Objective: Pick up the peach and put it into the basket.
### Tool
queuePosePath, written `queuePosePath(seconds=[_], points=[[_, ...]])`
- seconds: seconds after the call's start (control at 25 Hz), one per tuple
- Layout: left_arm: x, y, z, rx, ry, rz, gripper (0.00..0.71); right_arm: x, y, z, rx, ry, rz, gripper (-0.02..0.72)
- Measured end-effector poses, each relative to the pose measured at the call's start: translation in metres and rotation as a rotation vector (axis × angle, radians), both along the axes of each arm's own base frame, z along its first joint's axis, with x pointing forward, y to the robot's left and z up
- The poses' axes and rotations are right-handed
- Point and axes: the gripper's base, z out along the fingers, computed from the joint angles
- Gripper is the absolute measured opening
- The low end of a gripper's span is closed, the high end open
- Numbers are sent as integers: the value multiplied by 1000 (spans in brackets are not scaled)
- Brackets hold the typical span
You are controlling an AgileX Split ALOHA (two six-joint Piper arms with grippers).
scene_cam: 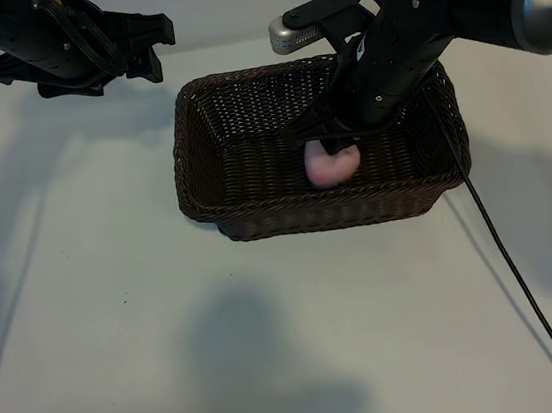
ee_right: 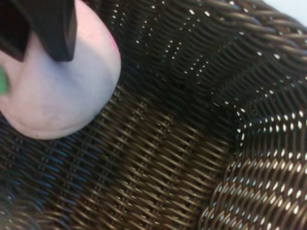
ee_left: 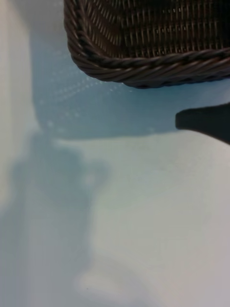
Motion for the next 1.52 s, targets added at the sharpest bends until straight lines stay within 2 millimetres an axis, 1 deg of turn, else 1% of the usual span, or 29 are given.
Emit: queuePosePath(seconds=[0.12, 0.2, 0.28, 0.36, 0.52, 0.64, 0.8, 1.04, 1.16, 1.28, 1.52], points=[[0, 0, 0, 0, -1, 0, 585, 1, 1, 2, 3, -6, 1, 355], [0, 0, 0, 0, -1, 0, 585, 2, 2, 8, 2, -4, 7, 445], [0, 0, 0, 0, -1, 0, 585, 4, 4, 19, 3, -3, 18, 496], [0, 0, 0, 0, -1, 0, 585, 6, 4, 30, -12, 2, 34, 518], [0, 0, 0, 0, -1, 0, 585, 10, 1, 52, -57, -10, 33, 521], [0, 0, 0, 0, -1, 0, 585, 17, -8, 61, -83, -10, 1, 518], [0, 0, 0, 0, -1, 0, 585, 30, -35, 62, -109, 22, -65, 512], [0, 0, 0, 0, -1, 0, 585, 47, -84, 60, -165, 77, -171, 508], [0, 0, 0, 0, -1, 0, 585, 52, -102, 59, -178, 98, -209, 508], [0, 0, 0, 0, -1, 0, 585, 53, -109, 59, -192, 110, -218, 508], [0, 0, 0, 0, 0, 0, 585, 53, -110, 59, -201, 107, -216, 508]])
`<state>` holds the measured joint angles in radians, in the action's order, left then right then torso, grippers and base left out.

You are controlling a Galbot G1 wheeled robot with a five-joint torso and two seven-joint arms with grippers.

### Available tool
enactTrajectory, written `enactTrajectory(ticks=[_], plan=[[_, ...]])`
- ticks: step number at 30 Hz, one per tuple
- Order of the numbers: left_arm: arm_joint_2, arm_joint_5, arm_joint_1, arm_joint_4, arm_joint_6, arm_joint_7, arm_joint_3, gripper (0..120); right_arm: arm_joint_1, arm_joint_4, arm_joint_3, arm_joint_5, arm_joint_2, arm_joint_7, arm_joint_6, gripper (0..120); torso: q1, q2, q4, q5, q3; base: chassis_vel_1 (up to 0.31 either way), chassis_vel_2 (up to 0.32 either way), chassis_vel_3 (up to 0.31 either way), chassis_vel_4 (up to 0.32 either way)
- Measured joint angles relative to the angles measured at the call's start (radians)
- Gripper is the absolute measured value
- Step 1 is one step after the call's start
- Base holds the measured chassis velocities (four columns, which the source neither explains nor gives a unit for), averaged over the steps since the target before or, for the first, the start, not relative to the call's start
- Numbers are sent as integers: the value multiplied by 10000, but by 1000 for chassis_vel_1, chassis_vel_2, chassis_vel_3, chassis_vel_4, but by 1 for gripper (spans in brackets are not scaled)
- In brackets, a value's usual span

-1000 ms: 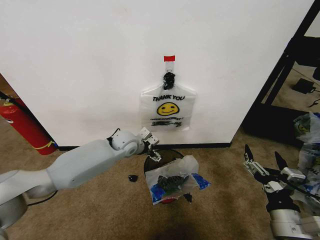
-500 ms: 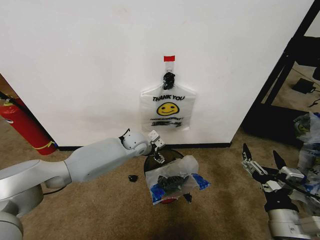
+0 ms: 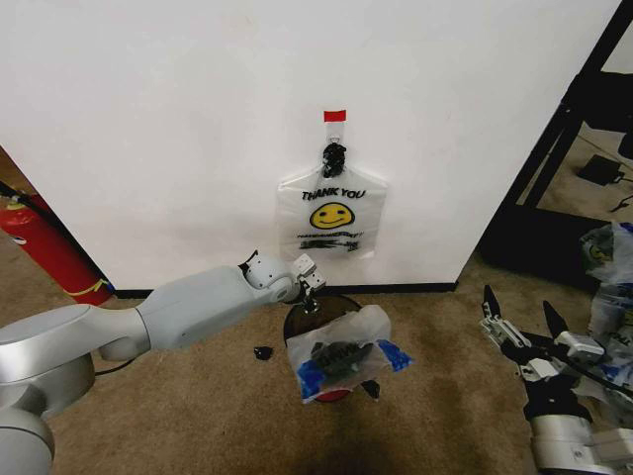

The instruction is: Pick up the garbage bag from the wall and place it over the trash bin.

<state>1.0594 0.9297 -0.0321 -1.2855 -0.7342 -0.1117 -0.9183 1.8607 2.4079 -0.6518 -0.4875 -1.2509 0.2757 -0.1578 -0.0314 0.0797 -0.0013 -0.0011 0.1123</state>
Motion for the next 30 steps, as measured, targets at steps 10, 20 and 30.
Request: enactTrajectory(ticks=[10, 20, 30], plan=[[-1090, 533, -782, -1159, 5, 821, 919, 4, -258, -69, 258, 69, 49, 209, 193, 100, -1, 0, 0, 3, 1, 0, 0, 0, 0], [-1877, 2866, -2350, -2708, -25, 4603, 3324, 0, -642, -67, 641, 106, 240, 591, 516, 100, -1, -1, -3, -1, 2, 0, 0, 0, 0], [-2239, 5051, -4320, -3989, -24, 7564, 5031, 0, -784, -59, 946, 106, 418, 824, 731, 100, -1, 0, 0, 1, 2, 0, 0, 0, 0]])
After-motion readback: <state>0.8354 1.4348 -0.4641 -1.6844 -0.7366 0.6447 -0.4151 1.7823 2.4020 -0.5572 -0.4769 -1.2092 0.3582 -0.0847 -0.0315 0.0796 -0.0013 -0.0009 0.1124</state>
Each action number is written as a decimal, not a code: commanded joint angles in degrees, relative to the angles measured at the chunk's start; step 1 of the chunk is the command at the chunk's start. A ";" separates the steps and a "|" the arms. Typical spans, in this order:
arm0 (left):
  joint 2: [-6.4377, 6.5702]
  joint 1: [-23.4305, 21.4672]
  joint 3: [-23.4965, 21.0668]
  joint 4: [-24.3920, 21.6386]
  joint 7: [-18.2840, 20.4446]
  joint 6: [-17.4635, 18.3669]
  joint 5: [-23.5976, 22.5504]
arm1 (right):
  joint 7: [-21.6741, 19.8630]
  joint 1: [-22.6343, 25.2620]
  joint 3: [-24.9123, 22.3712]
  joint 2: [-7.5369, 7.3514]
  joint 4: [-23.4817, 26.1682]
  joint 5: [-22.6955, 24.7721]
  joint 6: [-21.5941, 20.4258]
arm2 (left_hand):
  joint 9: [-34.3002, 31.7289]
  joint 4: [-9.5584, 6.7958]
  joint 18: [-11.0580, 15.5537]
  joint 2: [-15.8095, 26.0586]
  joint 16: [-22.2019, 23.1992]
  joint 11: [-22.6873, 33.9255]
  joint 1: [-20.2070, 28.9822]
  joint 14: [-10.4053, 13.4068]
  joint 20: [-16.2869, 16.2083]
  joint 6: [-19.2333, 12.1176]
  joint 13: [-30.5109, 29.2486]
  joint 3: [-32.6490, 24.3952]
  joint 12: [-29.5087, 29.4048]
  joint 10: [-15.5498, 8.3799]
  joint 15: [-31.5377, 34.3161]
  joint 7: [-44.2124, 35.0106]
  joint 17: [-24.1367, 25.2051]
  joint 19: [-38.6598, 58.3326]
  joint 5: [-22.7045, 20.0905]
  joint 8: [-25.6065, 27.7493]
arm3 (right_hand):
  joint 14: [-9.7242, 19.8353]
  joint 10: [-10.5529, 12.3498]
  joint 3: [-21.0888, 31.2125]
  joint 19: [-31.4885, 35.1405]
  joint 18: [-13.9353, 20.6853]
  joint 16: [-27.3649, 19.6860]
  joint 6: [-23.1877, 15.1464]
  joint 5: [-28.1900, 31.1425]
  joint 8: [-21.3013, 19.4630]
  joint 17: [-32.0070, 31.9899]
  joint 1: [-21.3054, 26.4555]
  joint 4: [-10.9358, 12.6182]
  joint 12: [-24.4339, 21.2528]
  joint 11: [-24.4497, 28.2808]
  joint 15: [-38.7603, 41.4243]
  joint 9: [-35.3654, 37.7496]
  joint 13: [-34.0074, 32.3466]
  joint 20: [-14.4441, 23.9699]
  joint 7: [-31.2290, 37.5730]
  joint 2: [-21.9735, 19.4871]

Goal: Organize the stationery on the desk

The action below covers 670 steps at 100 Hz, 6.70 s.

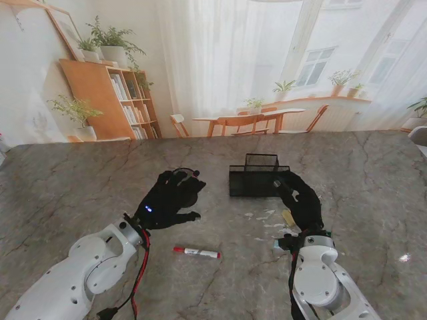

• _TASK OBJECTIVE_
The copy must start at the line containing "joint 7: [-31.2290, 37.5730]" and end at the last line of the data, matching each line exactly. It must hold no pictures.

• _WRITTEN RESPONSE_
  joint 7: [-31.2290, 37.5730]
  joint 2: [-21.9735, 19.4871]

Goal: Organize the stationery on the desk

The action below covers 670 steps at 100 Hz, 6.70 s.

Work on the answer is now done.